━━━━━ Data shown ━━━━━
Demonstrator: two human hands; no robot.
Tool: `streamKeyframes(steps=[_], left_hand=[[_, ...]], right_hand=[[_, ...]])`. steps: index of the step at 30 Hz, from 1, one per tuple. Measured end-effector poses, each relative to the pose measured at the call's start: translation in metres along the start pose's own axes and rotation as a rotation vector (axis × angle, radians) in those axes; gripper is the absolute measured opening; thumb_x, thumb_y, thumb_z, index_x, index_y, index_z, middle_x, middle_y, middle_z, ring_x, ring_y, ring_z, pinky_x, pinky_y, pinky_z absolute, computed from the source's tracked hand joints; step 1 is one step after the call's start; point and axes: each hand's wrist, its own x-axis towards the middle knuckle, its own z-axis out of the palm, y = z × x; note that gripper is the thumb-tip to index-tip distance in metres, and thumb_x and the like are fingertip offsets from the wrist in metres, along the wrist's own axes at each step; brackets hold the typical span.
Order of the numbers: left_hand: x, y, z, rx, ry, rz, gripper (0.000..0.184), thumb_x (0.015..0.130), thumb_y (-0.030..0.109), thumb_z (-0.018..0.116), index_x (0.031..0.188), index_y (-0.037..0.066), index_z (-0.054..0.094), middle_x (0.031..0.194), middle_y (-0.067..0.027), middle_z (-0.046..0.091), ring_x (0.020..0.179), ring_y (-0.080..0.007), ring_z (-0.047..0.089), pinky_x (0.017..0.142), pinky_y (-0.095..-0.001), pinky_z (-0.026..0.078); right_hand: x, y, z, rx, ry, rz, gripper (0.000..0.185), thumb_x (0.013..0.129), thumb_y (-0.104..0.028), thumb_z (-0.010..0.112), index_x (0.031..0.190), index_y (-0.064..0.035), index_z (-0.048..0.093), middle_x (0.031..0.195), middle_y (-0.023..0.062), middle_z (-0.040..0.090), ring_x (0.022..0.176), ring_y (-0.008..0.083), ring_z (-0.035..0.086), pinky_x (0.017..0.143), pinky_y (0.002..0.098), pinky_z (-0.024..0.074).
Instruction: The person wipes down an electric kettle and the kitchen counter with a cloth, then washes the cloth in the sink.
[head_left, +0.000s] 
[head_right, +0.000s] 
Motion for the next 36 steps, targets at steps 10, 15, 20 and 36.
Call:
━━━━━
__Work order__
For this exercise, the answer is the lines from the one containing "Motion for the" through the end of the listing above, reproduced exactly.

__Output below__
Motion for the next 36 steps, targets at steps 10, 15, 20 and 36.
Call:

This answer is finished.